The news that probably moved markets the most during the week of 28 September was the announcement that President Trump and his wife had tested positive for COVID-191. Financial markets initially fell quite sharply, but recovered after it was reported Trump was only displaying mild symptoms and that Joe Biden had tested negative.
As a result of this, and other news, the week saw riskier assets broadly performing better than their safe haven peers, with equities and corporate bonds outperforming government bonds.
In Europe, the reports of a second wave of the pandemic flagged Italy recording its highest daily number of COVID-19 cases since the end of April2, although this is in part due to a higher volume of testing, and France is set to reimpose tighter restrictions. The French Minister for Solidarity and Health, Olivier Véran, stated that his government “may have no choice” but to close Parisian bars and restaurants again, with its capital on “maximum alert”. UK government sources1, meanwhile, noted that London may be at a “tipping point” for a new lockdown, and further restrictions were announced for parts of northern England.
In more positive news, the US government announced it will be sending 150 million rapid-result tests3 to state authorities. The single-use tests were shown to be the size of credit cards and give results in 15 minutes. The use of an easy, quick and reliable test could be the bridge to getting life back towards some normality prior to the rollout of any vaccine.
Also in politics, the presidential debate on 29 September provided very little new information. Any further debates, however, will see additional measures taken to ensure a more orderly discussion, according to the Commission on Presidential Debates3, so as to prevent Trump’s constant interruptions.
In other news in the US, the main economic update was September’s US jobs data, with the last weekly report seeing 139,000 fewer US jobs created than had been expected4. Although the unemployment rate fell for a fifth consecutive month to 7.9%, and the recent increase in jobs means the US has now recovered more than half of the jobs lost since February4, concerns remain. This was underscored by the latest purchasing managers’ index5 that indicated that the US service sector expanded in September, but at a slower pace than in August.
As such, the Federal Reserve (Fed) also remains concerned. The Dallas Fed President, Robert Kaplan, indicated that he did not expect the US economy to get back on track from the pandemic until late-2022, or even 2023, with the New York Fed President, John Williams, seeing a similar three-year time frame for a full recovery. Williams also called for further government spending, saying that the recovery needed “all the official support it can get”. While the talk of some progress regarding a fiscal stimulus package was forthcoming last week1, which helped US equities, most expect an actual deal will only come through after the November elections.
In the UK, the Bank of England’s Deputy Governor, Dave Ramsden1, spoke of negative interest rates, stating that while operationally possible, the bank was not about to use them imminently. In further news, as per the US, the UK’s service sector expanded in September at a slower pace than in August, as shown by the latest purchasing managers’ index5.

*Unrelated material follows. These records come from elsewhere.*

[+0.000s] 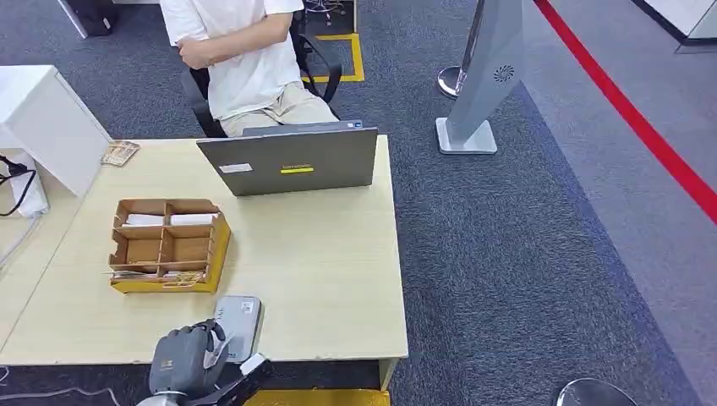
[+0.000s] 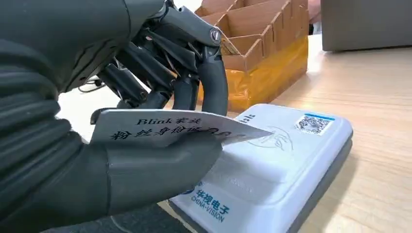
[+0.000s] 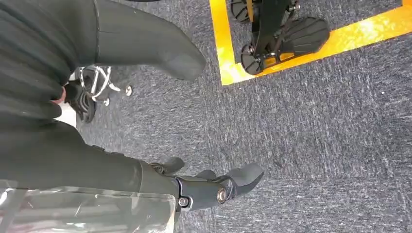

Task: Pass the card to the sensor for recognition and then transmit it.

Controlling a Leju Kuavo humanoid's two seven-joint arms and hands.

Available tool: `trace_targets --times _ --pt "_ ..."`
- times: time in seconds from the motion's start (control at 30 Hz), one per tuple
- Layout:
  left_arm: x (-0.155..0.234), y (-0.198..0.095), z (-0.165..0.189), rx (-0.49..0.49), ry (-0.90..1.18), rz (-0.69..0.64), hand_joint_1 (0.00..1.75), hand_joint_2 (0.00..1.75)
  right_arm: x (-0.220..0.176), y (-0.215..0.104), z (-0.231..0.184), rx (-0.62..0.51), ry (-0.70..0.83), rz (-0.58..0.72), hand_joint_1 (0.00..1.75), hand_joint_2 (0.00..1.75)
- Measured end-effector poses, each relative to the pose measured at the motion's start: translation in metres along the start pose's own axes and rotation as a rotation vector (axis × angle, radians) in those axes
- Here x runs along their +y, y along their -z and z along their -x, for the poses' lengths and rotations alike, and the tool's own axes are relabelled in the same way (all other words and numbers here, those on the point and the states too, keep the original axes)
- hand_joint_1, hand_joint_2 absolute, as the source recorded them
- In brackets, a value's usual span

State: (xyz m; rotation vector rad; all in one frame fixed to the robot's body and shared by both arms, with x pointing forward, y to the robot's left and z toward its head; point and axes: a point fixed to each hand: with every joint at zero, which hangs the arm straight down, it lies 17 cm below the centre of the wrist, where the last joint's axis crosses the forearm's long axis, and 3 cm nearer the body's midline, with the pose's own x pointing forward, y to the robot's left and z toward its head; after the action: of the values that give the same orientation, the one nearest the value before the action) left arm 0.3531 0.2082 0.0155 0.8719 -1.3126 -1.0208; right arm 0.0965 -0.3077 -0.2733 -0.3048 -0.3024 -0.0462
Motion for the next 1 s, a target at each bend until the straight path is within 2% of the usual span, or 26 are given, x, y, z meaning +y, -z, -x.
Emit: trace_targets --times 0.23,0.53,0.67,0.87,1.0 --pt "0.001 0.009 0.014 0.027 0.038 -0.047 1.75 1.75 0.002 0.000 -0.002 -0.009 -0.020 -0.009 0.00 1.75" --pt "0.005 0.010 0.011 0.003 0.052 -0.075 1.75 1.75 0.002 0.000 -0.003 -0.011 -0.027 -0.009 0.00 1.75" --pt "0.036 0.015 -0.003 -0.050 0.057 -0.160 1.75 1.75 0.002 0.000 -0.003 -0.016 -0.036 -0.010 0.00 1.75" --pt "0.110 0.026 -0.028 -0.138 0.073 -0.333 1.75 1.75 0.002 0.000 -0.005 -0.025 -0.051 -0.012 0.00 1.75" --pt "0.132 0.025 -0.034 -0.160 0.076 -0.384 1.75 1.75 0.002 0.000 -0.004 -0.023 -0.047 -0.010 0.00 1.75"
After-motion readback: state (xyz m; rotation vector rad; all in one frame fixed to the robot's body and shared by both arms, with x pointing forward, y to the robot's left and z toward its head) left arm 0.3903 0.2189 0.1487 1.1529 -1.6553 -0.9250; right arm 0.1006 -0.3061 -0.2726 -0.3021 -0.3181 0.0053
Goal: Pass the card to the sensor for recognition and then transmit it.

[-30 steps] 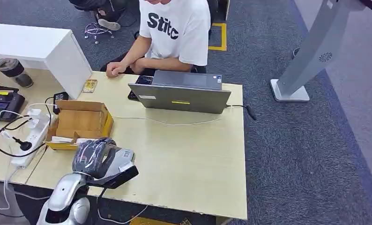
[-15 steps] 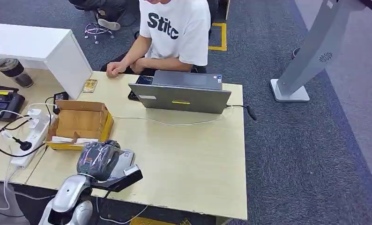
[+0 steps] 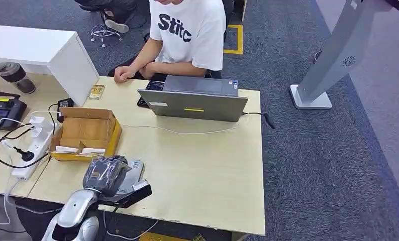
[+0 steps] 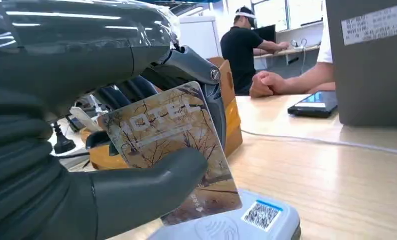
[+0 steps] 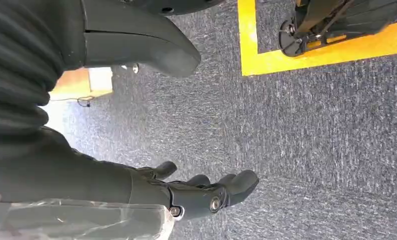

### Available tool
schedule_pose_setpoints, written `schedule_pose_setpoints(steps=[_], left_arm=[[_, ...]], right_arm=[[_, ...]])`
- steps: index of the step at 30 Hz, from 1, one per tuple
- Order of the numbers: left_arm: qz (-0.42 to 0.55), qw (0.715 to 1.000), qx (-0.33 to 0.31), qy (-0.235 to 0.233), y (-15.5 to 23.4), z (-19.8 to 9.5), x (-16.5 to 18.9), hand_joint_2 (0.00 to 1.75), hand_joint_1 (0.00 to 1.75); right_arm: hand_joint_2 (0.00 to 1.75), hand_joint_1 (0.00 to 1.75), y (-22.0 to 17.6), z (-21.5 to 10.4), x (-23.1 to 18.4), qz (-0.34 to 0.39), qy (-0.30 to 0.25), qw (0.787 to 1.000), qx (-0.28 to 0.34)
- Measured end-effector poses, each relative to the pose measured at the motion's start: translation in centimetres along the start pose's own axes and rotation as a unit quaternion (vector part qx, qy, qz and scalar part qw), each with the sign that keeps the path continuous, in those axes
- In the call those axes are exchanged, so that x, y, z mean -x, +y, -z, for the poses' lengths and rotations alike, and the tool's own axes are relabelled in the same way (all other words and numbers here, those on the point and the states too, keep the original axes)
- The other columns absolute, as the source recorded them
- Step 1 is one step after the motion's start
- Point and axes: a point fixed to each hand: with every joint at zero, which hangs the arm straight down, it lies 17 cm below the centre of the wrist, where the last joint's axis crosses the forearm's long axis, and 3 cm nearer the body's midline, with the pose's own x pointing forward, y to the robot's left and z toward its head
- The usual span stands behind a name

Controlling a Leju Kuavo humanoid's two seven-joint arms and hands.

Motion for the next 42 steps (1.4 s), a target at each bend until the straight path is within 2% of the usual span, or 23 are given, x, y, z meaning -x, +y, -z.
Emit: schedule_pose_setpoints(steps=[18, 34, 38, 42], left_arm=[[0.001, 0.999, 0.036, 0.005, -3.0, -0.1, 0.4, 1.75, 1.75], [0.005, 1.000, 0.019, 0.008, -2.0, 1.1, 1.0, 1.75, 1.75], [0.005, 1.000, 0.005, 0.003, -0.4, 2.1, 1.4, 1.75, 1.75], [0.005, 1.000, -0.031, 0.002, 4.2, 5.0, 2.8, 1.75, 1.75]], right_arm=[[1.75, 0.00, 0.1, 0.0, -0.1, -0.008, -0.003, 1.000, -0.002], [1.75, 0.00, 0.0, 0.0, -0.2, -0.008, -0.005, 1.000, -0.001], [1.75, 0.00, -0.1, 0.0, -0.3, -0.010, -0.009, 1.000, 0.001], [1.75, 0.00, -0.1, 0.0, -0.5, -0.016, -0.015, 1.000, 0.002]])
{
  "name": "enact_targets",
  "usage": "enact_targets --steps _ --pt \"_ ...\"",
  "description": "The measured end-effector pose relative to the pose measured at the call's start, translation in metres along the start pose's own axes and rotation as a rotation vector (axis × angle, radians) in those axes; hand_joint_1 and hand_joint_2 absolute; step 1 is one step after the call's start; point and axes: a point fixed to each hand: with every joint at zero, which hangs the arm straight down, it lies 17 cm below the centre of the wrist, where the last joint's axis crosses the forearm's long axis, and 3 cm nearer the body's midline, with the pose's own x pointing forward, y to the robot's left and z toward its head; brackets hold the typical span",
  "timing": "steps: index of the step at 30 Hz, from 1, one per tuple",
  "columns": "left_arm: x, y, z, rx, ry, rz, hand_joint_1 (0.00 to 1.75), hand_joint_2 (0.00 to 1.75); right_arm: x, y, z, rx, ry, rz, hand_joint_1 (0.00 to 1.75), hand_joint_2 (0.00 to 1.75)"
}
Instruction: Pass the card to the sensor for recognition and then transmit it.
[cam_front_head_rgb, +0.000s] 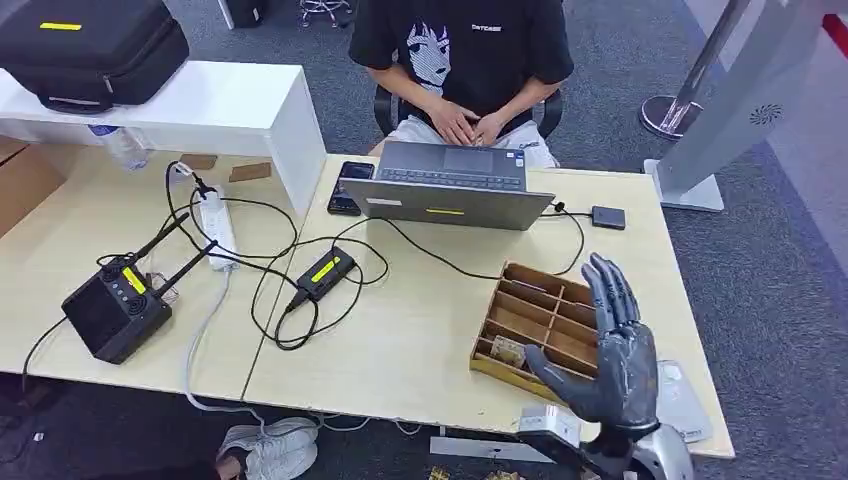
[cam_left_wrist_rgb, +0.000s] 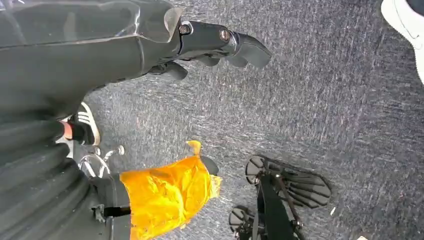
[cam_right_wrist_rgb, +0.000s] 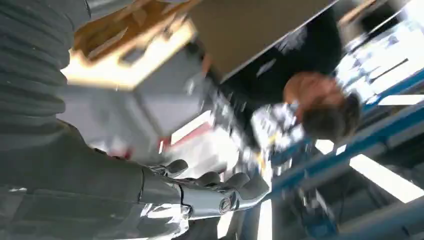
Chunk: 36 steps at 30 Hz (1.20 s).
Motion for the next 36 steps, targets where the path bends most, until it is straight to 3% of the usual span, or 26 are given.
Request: enact_targets --steps 4,8,27,36 --pt "0.000 -0.001 0.000 -0.003 -0.001 -0.013 0.00 1.75 -0.015 -0.014 0.010 -0.015 -0.017 0.280 0.00 1.75" --pt "0.002 -0.002 0.000 -0.007 -0.003 -0.020 0.00 1.75 -0.038 -0.017 0.014 -0.013 0.049 0.377 0.00 1.75" --pt "0.003 -0.006 0.000 -0.027 -0.001 -0.038 0.00 1.75 -0.170 0.027 0.052 0.156 0.371 0.407 0.00 1.75" --pt "0.004 -0.006 0.000 -0.027 -0.001 -0.040 0.00 1.75 -0.193 0.036 0.067 0.196 0.410 0.422 0.00 1.75"
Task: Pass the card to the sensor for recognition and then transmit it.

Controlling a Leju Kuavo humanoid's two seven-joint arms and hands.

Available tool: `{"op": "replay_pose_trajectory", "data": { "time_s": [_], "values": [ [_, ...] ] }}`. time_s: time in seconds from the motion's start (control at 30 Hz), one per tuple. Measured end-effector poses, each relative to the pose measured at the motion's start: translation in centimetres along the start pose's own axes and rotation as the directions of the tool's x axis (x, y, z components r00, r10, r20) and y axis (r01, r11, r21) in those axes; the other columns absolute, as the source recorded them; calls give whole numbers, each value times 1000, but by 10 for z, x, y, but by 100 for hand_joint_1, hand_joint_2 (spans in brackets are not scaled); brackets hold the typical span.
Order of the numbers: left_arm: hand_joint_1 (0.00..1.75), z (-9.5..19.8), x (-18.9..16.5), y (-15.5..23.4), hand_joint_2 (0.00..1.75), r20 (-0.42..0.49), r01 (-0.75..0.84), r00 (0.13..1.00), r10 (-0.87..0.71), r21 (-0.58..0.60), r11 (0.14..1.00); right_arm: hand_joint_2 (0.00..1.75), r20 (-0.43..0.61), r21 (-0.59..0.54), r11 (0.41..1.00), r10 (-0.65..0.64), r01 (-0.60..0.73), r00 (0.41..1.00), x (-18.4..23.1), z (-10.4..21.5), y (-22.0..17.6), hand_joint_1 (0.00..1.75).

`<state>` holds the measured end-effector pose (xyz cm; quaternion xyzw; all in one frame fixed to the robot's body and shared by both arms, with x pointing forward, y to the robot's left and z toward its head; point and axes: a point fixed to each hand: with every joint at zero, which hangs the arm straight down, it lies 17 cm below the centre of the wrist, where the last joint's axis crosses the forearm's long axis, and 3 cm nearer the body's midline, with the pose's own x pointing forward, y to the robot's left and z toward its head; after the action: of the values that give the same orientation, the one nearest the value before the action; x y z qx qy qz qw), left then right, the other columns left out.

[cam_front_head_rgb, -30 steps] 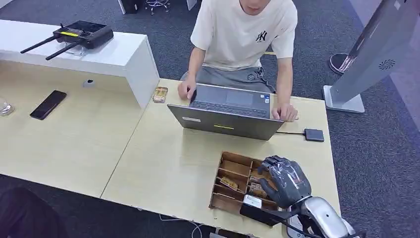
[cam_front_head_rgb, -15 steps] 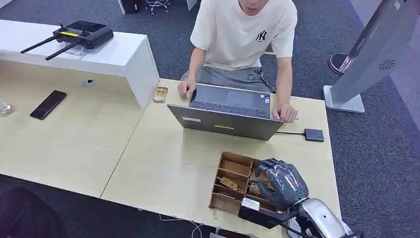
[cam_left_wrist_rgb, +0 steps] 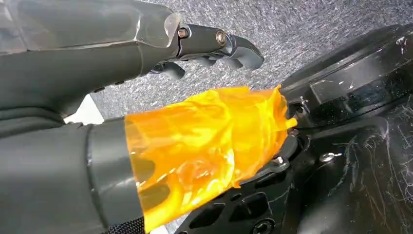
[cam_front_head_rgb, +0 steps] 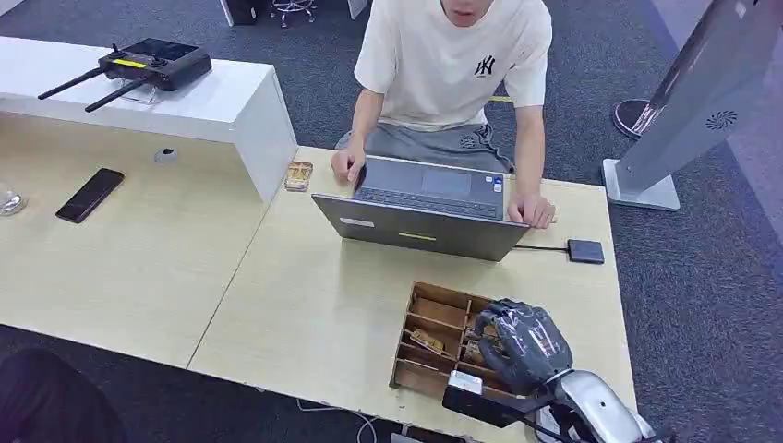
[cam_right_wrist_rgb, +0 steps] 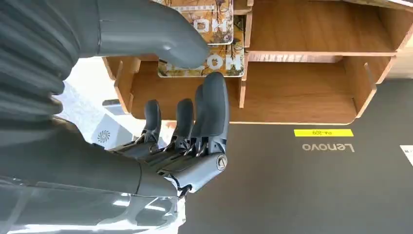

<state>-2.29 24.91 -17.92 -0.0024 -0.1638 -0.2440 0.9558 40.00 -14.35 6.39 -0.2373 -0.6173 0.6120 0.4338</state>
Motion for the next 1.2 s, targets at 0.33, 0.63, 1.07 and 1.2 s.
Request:
{"op": "replay_pose_trajectory", "data": {
  "time_s": [0.33, 0.63, 1.07, 1.2],
  "values": [
    [0, 0, 1, 1, 0, 2, -3, 1000, 3, 3, 1000, 175, -4, 15, 1000, -5, 5, 1000, -2, 1, 5, 108],
    [0, -1, 0, 4, 0, -4, -7, 1000, 7, 13, 1000, 175, -2, 26, 1000, -5, 5, 1000, -1, 1, 8, 120],
    [0, 0, 1, 4, 0, -7, -13, 1000, 13, 16, 1000, 175, -7, 35, 999, -6, 7, 1000, -3, 2, 11, 173],
    [0, -1, 2, 5, 0, -7, -17, 1000, 17, 17, 1000, 175, -7, 36, 999, -8, 9, 1000, -3, 2, 10, 175]
  ]
}}
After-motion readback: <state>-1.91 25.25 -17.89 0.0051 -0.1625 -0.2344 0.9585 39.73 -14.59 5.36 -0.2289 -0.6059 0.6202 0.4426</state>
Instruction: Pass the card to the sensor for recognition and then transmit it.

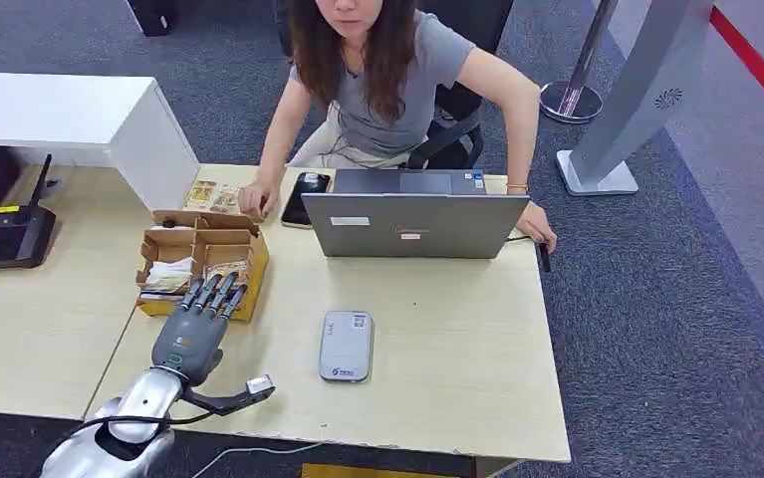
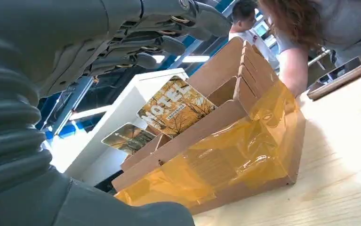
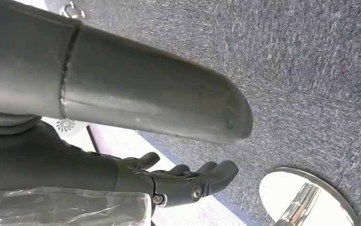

On the Brexit front, there were reports that EU negotiators were preparing the legal text for a trade agreement with the UK3. Then, on Thursday 1 October, the European Commission announced it was beginning legal proceedings against the UK on the grounds that parts of the UK’s Internal Market Bill violate the Withdrawal Agreement. This too was superseded at the weekend due to a joint statement from UK Prime Minister, Boris Johnson, and the European Commission President, Ursula von der Leyen, who both urged their chief negotiators to work intensively to try to bridge the significant gaps remaining3.
Elsewhere in the EU, the low level of inflation and low interest rates prompted European Central Bank (ECB) President, Christine Lagarde, to suggest that the central bank could be about to adjust its ‘below, but close to 2% inflation target’ to an average inflation target, in a move similar to that of the Fed1. Her comments came as German inflation fell to a five-year low of -0.4% in September, adding to the Eurozone’s existing concerns about weak inflation. Low inflation could push the value of the Euro higher, which could mean even lower inflation since a stronger single currency makes imported goods cheaper.
The main data highlight for this week came yesterday as the services purchasing managers’ indexes from around the world were released on Monday 5 October5. These showed a mixed picture in the Eurozone, with Germany outperforming the rest of Europe and the only economy to register any growth in services over the month.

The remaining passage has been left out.